Education

Orange County $100M bond referendum may be on 2016 ballot

County leaders may put a bond referendum worth up to $125 million on the ballot in 2016 to renovate schools and other buildings.

The Orange County Board of Commissioners met with the county’s two school boards Tuesday night. Commissioners Chairman Barry Jacobs said between the county and school systems, $500 million in renovations are needed, including $330 million for schools.

To begin meeting the need, the commissioners anticipate borrowing about a fifth of that, or between $100 million and $125 million that the county would pay back over 20 years.

Todd LoFrese, assistant superintendent for support services, said the 10 oldest schools in the Chapel Hill-Carrboro City School district need significant investment. He said there are safety and security issues as well as aging infrastructure.

In an interview, he said some older buildings lack connecting corridors and have separate buildings with doors that lead outside.

“When you have all those doors, it is very difficult to control who is in your building and who is not,” LoFrese said.

He also noted conflict with traffic between buses and parents dropping children off, and cracked sidewalks and steps that could create a safety hazard.

Pam Jones, interim deputy superintendent for the Orange County Schools, said her district has similar needs.

Taxes to increase

Clarence Grier, Orange County chief financial officer, said Orange County has a AAA rating that will keep interest rates low.

He said the impact of borrowing $100 million would be equivalent to 4 cents on the county’s current tax rate, or $120 on a $300,000 home. The impact of borrowing $125 million would equal 4.67 cents on the tax rate or $140 on a $300,000 home.

Grier also said the county would borrow the money in staggered amounts over four years to minimize the impact on the budget each year. Commissioners say that want to make a plan by August or December 2015.

But school district leaders expressed concern Tuesday that budgeting the bond referendum less than a year before a possible May or November 2016 public vote could hamper future projects. They asked the commissioners to begin planning earlier.

Based on enrollment growth projections, CHCCS will need another elementary school in 2019, LoFrese said.

But the district would prefer to renovate and add capacity to six existing schools instead, he said.
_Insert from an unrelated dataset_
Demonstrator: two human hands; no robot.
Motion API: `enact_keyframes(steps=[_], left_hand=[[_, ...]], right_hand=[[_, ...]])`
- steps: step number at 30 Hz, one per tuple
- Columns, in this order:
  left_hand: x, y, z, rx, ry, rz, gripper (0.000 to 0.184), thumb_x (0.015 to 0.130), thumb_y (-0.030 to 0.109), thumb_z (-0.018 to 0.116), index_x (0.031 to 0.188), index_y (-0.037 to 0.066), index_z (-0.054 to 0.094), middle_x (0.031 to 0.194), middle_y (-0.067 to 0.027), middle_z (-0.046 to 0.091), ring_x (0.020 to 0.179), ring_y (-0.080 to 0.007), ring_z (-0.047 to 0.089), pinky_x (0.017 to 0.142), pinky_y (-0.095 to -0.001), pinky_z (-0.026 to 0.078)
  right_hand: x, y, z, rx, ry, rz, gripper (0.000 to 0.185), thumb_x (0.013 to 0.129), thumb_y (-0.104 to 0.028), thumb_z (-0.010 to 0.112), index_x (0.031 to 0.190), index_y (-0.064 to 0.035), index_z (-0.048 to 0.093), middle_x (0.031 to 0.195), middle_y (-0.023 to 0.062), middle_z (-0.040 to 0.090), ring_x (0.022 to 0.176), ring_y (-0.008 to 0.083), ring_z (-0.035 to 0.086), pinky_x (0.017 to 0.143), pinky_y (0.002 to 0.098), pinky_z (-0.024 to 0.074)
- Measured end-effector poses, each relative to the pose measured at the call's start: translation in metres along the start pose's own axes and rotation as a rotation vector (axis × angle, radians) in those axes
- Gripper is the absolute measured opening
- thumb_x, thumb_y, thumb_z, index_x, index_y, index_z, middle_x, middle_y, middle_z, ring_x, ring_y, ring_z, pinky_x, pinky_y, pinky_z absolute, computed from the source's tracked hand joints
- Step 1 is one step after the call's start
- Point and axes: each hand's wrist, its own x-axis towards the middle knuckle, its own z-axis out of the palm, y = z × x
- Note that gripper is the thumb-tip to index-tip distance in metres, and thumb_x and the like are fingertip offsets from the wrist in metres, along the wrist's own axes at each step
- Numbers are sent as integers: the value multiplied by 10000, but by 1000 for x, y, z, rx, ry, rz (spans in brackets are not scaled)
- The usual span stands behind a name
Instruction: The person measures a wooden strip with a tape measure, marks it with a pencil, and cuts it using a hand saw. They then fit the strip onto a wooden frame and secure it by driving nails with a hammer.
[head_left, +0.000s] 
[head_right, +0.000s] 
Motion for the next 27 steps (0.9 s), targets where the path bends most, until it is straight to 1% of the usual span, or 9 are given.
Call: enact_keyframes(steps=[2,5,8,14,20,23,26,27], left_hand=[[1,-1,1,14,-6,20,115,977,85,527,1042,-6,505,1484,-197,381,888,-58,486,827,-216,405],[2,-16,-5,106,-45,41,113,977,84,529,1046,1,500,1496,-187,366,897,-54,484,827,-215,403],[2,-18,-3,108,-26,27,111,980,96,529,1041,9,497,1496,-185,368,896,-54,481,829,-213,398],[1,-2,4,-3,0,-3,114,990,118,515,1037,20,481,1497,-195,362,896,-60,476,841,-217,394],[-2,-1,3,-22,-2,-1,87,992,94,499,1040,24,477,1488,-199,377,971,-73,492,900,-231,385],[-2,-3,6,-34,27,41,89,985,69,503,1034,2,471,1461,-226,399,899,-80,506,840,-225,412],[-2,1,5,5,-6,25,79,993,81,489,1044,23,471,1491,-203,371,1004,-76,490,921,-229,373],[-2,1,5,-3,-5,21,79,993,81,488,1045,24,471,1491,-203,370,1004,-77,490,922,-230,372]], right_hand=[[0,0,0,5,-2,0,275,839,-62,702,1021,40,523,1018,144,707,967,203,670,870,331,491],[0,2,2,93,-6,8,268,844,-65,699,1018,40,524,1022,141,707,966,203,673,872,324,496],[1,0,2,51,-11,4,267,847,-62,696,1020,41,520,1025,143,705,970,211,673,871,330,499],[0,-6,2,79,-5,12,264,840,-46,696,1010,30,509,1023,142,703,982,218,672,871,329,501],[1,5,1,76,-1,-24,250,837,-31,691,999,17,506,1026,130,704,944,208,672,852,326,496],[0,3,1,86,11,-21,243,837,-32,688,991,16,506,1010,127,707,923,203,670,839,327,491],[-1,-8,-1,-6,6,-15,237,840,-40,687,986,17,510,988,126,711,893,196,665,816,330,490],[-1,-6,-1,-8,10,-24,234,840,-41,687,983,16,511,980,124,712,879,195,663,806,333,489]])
To do that, it needs to start planning as early as possible.

“The problems are not going to go away unless we start to focus on our older schools,” he said.

The school board has requested $750,000 to get an early start. LoFrese said doing that could cut a year off of the two- to three-year window it takes to finish a project.
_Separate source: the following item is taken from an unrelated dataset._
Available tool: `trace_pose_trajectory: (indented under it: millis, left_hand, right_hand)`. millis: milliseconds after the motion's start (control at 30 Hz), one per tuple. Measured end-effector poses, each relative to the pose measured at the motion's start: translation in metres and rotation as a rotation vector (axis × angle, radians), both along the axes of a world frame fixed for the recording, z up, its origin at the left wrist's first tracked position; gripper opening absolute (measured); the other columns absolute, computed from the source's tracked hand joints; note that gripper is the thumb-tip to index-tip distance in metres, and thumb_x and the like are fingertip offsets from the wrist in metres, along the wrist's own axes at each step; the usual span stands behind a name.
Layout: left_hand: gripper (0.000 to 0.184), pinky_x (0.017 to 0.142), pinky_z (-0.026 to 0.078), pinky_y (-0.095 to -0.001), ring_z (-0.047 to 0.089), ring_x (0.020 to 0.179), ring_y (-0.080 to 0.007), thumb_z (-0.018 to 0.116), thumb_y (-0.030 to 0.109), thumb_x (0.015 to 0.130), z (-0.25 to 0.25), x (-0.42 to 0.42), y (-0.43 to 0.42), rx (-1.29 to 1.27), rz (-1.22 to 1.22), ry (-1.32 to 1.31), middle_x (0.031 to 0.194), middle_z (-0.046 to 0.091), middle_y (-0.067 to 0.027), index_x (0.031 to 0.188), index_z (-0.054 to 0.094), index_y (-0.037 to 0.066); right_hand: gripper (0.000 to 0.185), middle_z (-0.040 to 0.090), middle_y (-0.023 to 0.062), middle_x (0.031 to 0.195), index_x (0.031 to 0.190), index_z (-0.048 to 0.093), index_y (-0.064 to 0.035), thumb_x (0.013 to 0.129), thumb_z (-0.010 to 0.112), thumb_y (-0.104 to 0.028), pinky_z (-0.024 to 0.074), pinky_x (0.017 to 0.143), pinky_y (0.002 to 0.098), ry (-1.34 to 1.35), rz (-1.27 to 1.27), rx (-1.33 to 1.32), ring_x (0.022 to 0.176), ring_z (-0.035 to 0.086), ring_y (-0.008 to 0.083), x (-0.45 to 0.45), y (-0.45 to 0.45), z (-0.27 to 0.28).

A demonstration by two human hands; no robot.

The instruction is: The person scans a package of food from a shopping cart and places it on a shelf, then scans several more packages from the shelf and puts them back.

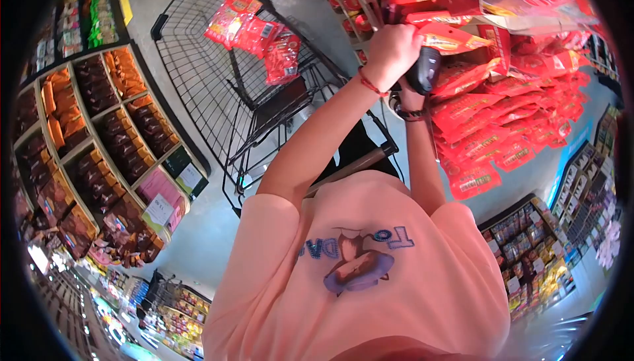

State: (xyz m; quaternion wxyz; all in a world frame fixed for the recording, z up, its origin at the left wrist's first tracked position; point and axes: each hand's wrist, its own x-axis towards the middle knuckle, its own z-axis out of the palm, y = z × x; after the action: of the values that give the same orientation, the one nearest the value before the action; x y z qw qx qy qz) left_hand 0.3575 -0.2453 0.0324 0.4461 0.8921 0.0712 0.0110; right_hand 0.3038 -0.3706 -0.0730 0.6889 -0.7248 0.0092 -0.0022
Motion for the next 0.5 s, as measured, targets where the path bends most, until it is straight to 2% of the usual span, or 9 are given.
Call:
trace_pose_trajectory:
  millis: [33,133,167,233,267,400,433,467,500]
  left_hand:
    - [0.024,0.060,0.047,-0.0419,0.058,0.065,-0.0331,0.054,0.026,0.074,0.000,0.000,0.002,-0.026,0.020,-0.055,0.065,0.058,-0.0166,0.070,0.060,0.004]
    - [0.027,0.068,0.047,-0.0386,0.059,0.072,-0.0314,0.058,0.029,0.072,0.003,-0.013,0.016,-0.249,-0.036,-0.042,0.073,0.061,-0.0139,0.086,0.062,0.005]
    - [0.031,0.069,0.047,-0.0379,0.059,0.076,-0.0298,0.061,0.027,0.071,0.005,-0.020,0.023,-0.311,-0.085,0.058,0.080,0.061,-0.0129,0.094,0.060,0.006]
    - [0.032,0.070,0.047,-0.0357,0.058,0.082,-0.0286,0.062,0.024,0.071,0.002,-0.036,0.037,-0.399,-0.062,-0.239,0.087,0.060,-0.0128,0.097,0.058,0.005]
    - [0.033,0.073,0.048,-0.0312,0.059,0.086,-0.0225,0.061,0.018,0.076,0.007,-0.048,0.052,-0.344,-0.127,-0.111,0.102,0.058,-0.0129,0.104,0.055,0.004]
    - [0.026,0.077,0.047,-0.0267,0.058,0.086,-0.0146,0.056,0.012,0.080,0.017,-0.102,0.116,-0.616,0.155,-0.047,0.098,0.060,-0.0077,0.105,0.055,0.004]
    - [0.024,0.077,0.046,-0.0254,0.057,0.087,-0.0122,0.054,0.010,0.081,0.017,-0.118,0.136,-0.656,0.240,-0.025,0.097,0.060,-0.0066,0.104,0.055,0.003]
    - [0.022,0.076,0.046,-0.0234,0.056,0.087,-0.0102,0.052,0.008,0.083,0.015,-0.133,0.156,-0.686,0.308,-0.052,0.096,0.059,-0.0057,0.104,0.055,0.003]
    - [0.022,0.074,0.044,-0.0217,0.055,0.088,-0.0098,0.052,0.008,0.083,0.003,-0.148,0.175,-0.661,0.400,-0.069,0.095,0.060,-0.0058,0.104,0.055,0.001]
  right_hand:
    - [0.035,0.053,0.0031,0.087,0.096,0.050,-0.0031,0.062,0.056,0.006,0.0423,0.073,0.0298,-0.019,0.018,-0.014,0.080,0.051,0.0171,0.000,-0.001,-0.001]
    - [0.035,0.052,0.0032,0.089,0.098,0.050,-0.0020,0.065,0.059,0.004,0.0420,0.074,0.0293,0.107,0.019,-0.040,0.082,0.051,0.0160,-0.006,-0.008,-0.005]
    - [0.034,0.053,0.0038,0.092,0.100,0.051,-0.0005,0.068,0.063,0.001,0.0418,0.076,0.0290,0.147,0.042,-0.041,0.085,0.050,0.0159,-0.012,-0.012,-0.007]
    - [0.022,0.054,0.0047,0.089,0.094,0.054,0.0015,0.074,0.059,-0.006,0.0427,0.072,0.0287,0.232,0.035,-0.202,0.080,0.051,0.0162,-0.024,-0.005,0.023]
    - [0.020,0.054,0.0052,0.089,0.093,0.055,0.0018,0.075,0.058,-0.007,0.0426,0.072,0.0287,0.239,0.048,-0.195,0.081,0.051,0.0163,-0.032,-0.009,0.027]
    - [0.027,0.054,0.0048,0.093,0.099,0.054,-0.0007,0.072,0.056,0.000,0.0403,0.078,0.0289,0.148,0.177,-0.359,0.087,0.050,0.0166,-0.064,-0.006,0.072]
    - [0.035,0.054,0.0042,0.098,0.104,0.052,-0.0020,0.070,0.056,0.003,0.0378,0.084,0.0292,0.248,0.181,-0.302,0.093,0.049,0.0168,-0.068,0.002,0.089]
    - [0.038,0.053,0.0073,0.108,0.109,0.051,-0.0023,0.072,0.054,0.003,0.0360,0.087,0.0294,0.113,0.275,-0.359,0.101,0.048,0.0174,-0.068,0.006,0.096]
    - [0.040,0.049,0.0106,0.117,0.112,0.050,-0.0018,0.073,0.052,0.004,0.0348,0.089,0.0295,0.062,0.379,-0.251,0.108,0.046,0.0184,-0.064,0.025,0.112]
Jacobs said that might not be possible.

“I don’t know that we want to turn around and start budgeting things ahead the budgeting process when we’ve finally gotten everything together,” Jacobs said. “But if the superintendents can convince the (county) manager that’s what we need to do, I’m sure she’ll make a recommendation to us that way.”

If the voters approve the referendum, it would take 90 to 120 days to issue the actual bond.

“We just need to be clear to people that we're going to them to ask,” Jacobs said. “We’re going to go to people, and we’re going to say, ‘Are you with us? And if they say ‘yes,’ they’ll help us pay for it. That’s about as democratic a way to do it as I know.”